That choice to become less and less fit over time sets up the opportunity for hypokinetic diseases to gain a foothold and become statistically correlated with old age. Hypokinetic diseases are those that are associated with the lack of habitual physical activity or exercise in one’s lifestyle.

If you choose to become inactive with age, you choose to make yourself more vulnerable to disease and to be lumped into the “special” diseased group. But in reality it is the presence of disease that makes such individuals special, not age.

If you actually think about it, older couch potatoes are not special in any sense of the word. Instead, they are becoming a part of the diseased majority, the nearly two-thirds of the population who do not exercise.

If you choose to become inactive with age, you choose to make yourself more vulnerable to disease.

The presence of hypokinetic diseases in older populations is profound. When we look at the diseases on the previous list, the frequency of occurrence in most instances appears to be linked to aging but is more strongly linked to inactivity.

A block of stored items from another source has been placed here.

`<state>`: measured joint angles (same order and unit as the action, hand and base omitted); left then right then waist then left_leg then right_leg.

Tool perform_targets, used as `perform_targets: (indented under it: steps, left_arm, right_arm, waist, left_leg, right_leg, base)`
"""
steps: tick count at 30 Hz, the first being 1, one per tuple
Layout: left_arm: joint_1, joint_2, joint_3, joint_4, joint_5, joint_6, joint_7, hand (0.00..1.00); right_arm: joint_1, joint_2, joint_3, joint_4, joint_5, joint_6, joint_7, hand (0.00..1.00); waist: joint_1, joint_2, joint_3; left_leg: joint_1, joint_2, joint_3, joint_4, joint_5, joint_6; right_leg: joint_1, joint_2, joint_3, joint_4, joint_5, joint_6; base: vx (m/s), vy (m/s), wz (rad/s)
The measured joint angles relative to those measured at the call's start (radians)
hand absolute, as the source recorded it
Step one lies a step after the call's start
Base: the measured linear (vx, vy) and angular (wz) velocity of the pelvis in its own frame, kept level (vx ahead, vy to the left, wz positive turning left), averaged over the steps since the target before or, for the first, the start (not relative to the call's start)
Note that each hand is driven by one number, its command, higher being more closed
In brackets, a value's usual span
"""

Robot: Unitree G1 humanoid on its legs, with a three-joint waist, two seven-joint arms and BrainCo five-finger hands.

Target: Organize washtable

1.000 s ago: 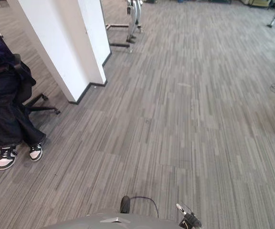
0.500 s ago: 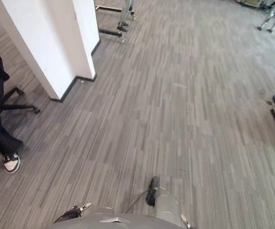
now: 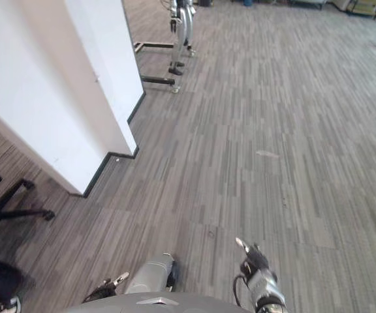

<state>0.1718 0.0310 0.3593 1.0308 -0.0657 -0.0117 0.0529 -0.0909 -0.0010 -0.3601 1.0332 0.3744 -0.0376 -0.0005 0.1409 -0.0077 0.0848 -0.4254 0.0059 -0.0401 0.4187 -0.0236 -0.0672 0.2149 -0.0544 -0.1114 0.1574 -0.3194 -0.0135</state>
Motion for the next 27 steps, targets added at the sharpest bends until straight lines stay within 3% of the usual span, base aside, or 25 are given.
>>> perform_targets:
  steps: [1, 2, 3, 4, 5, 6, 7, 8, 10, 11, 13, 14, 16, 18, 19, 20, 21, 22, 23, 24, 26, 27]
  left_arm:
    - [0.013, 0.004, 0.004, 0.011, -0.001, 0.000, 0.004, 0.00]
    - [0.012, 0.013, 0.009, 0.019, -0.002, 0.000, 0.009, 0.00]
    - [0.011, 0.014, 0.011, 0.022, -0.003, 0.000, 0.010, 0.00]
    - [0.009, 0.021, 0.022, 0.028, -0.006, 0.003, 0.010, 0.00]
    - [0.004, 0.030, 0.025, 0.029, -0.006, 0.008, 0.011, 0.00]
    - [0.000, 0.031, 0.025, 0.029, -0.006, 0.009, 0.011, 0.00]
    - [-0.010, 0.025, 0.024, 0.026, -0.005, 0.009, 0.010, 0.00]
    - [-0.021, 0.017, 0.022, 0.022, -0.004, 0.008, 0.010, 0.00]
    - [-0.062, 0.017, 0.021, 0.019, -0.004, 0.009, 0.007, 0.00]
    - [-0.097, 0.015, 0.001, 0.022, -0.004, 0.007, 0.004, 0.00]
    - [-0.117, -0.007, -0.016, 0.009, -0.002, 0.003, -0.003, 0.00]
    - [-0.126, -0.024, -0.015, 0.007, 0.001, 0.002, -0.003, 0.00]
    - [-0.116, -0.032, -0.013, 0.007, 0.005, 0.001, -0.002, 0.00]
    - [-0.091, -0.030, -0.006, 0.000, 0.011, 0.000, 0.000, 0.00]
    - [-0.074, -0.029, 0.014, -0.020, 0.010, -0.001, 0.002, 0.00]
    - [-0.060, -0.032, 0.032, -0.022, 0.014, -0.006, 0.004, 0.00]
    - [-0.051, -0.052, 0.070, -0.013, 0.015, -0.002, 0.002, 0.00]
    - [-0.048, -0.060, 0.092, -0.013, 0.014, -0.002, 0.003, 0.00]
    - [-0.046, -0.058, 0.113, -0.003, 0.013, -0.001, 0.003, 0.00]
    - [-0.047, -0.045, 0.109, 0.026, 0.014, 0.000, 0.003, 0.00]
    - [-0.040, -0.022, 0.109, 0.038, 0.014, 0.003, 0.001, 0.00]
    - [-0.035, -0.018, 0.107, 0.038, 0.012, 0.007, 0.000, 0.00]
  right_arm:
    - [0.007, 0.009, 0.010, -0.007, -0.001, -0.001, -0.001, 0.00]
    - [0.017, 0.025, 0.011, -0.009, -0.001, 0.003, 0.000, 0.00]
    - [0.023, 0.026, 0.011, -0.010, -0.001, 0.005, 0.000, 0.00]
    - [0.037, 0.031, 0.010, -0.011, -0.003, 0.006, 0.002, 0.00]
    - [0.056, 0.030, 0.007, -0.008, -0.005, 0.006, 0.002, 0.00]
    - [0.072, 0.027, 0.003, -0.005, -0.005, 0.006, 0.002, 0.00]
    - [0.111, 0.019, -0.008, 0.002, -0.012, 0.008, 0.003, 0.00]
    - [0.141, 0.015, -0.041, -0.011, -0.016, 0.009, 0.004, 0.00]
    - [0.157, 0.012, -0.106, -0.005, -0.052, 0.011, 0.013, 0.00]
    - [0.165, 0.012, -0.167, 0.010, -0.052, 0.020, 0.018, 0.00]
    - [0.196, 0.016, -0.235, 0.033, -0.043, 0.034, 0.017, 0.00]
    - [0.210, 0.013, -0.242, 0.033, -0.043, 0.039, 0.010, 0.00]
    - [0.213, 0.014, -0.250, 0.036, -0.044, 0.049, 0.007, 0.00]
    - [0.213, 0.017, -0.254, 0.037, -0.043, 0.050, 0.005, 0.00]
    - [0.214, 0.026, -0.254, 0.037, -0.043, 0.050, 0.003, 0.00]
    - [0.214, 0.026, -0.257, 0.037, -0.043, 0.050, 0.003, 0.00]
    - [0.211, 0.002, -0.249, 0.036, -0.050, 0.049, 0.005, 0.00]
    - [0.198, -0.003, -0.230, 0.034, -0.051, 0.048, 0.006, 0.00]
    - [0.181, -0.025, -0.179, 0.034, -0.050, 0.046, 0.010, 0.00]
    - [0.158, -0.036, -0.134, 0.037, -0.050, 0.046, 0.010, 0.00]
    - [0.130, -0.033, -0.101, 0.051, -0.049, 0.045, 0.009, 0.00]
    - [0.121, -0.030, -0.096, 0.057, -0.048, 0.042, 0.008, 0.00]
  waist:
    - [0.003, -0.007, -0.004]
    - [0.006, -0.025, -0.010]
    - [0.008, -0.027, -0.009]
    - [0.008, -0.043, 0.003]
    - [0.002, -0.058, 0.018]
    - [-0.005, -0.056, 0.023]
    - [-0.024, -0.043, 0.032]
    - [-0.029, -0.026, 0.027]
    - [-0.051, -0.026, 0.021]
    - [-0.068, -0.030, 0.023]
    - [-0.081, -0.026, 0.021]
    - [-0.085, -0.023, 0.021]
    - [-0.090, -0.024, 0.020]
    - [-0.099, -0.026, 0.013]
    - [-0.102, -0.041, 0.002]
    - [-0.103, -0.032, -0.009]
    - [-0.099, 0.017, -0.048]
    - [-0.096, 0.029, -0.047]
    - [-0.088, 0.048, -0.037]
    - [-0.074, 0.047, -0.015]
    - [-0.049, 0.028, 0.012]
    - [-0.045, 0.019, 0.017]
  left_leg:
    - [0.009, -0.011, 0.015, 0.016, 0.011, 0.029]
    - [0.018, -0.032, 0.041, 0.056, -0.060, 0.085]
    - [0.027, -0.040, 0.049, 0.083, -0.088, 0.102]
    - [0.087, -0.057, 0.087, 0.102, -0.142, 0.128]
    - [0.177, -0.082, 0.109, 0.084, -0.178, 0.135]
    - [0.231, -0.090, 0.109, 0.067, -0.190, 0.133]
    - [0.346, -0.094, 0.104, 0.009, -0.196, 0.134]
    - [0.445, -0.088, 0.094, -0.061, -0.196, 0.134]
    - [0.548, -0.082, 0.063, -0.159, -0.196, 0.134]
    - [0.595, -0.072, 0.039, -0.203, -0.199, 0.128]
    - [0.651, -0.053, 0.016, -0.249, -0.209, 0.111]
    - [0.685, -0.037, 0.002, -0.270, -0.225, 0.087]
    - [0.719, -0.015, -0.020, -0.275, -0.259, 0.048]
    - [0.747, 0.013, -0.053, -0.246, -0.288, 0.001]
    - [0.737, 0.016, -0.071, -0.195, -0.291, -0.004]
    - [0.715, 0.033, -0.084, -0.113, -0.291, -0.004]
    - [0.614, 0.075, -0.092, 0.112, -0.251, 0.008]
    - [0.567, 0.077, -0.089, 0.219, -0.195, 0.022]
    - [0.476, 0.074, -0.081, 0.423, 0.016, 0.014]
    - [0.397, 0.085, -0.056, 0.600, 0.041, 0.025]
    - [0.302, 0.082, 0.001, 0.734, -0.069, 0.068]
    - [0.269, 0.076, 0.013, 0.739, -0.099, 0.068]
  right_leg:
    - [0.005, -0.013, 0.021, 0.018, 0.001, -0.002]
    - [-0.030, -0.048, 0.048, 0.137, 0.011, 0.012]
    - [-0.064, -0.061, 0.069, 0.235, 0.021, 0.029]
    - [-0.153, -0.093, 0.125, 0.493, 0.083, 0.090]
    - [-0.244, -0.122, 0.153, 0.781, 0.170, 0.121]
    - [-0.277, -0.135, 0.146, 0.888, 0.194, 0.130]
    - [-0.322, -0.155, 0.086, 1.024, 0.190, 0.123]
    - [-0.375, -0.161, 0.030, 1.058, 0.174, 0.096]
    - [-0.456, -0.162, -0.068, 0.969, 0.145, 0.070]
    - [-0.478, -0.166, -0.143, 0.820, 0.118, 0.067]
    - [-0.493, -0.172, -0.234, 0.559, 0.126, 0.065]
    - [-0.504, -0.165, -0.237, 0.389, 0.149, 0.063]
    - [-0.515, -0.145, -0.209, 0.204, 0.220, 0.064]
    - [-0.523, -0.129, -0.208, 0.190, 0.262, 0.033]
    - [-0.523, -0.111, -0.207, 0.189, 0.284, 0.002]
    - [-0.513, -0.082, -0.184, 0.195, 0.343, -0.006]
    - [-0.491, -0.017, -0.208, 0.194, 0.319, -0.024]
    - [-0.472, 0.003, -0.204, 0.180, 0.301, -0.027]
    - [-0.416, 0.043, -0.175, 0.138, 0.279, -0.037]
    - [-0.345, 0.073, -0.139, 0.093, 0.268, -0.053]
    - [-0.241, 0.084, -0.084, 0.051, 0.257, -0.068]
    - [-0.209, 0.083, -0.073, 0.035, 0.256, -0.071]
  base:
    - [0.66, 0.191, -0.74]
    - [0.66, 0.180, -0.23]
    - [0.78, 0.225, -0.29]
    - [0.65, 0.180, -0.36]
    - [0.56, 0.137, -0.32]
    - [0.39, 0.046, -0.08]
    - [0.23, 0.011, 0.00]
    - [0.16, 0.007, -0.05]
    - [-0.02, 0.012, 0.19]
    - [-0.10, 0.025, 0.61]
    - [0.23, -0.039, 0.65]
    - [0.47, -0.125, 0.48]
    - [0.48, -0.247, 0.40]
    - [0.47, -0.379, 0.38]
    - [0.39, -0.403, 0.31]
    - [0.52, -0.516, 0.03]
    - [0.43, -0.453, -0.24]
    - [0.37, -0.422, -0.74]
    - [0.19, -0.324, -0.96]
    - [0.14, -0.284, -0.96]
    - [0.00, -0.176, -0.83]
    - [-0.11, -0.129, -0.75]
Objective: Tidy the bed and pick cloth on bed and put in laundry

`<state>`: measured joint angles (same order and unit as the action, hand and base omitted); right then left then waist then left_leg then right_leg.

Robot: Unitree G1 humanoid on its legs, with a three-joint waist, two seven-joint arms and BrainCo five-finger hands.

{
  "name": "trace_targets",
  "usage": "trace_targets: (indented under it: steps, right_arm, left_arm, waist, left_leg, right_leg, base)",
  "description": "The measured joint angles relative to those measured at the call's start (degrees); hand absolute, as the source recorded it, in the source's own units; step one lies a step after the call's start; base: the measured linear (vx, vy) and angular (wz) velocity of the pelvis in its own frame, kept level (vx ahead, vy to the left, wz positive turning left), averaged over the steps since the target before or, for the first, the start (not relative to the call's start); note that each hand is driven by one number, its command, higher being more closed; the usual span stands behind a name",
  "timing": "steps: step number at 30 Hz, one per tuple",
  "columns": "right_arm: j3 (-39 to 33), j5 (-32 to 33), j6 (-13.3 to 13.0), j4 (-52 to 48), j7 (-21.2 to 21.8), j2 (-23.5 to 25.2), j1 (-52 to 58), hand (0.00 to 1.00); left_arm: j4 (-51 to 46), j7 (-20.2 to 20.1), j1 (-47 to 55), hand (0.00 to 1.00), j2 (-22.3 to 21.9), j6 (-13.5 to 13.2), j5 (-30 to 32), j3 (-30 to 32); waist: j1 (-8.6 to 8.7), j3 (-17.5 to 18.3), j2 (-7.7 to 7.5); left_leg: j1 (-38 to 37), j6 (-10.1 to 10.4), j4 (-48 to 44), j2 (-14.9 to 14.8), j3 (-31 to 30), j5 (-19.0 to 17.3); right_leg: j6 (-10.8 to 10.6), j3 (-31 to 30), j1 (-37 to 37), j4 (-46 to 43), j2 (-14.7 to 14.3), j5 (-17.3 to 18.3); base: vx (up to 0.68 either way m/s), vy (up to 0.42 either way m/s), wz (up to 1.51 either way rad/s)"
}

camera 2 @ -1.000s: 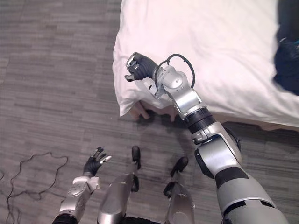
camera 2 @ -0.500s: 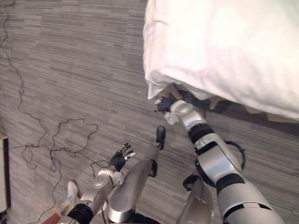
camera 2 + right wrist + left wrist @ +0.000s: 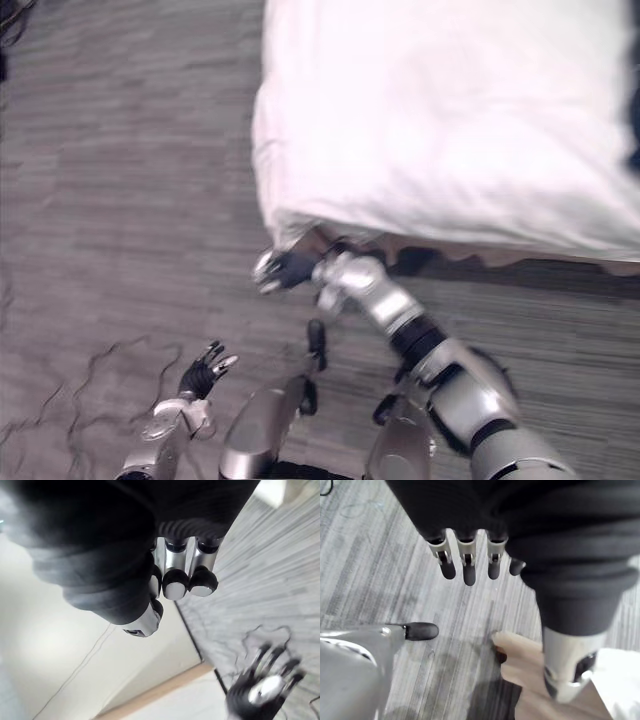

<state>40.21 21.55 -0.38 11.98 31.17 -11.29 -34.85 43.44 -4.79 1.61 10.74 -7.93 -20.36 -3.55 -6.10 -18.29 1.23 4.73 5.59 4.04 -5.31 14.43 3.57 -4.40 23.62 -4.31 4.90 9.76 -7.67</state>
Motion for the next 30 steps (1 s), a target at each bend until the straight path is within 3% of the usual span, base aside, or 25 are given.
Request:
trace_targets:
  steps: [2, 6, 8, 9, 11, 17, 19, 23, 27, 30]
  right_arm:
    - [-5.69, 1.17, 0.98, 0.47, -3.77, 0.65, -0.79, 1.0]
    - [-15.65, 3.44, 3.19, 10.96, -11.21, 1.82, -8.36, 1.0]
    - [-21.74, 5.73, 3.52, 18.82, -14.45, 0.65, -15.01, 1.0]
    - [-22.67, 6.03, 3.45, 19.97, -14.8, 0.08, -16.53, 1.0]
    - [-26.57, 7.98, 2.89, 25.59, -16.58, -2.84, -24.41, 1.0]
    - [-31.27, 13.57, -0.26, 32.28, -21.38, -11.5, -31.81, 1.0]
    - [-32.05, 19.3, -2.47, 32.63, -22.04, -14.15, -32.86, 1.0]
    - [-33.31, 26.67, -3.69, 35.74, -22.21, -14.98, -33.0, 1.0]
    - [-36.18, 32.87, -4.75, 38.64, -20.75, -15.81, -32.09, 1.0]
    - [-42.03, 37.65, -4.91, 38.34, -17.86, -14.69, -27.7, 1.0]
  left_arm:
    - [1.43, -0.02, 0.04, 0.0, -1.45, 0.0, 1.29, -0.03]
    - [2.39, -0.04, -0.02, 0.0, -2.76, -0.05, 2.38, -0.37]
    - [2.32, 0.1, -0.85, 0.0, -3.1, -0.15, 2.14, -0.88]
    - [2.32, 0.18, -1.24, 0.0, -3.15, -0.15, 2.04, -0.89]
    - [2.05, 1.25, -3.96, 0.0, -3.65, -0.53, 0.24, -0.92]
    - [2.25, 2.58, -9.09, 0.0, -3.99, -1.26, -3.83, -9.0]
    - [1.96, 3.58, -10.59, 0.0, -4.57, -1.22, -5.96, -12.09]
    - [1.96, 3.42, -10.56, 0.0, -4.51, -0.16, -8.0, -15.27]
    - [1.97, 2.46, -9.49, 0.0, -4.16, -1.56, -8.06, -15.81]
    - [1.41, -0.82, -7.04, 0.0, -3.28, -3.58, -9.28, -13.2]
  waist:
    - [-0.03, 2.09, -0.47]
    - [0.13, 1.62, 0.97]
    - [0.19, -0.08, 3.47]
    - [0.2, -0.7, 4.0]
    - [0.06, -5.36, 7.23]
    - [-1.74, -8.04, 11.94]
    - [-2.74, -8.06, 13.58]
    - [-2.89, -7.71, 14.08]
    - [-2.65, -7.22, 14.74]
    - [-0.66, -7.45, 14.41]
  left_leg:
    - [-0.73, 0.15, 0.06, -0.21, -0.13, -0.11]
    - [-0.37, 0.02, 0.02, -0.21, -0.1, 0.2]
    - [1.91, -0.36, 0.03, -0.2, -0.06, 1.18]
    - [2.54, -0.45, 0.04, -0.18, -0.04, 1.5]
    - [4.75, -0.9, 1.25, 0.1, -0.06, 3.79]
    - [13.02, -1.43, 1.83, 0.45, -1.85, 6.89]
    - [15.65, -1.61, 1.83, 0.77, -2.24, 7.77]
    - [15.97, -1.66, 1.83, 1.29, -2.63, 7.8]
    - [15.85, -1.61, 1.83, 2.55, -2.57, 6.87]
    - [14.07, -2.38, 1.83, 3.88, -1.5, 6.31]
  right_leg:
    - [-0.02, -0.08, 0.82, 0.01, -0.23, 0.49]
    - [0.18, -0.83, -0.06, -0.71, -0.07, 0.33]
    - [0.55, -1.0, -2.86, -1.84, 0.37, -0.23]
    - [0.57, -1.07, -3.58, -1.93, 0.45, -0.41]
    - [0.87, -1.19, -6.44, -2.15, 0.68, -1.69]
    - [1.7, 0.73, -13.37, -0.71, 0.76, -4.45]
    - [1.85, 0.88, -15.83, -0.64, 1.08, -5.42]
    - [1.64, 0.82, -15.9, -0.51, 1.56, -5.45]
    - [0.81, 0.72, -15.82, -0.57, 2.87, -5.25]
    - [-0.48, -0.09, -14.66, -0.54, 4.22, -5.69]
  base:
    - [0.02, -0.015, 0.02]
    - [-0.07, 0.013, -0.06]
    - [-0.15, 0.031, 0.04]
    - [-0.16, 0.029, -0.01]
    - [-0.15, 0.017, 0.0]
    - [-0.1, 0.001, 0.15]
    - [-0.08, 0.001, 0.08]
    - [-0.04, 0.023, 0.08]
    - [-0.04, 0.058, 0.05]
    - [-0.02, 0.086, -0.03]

When we look at the incidence of cardiovascular disease by age group, younger adult to older adult, we see a step-wise increase in the diagnosis of the disease (1). We see a very similar situation with the frequency of diagnosed pulmonary disease over the later lifespan. Further, we see an increase in the occurrence of overlapping pulmonary diseases. At age 40, about 20 percent of those with asthma will also have obstructive pulmonary disease. By age 70 that number rises to about 67 percent (2). We see similar frequency increases in metabolic disease (3), immunological disease (4), musculoskeletal disease (5), neuromuscular disease (6,7), cancer (8) and psychological disorders (9).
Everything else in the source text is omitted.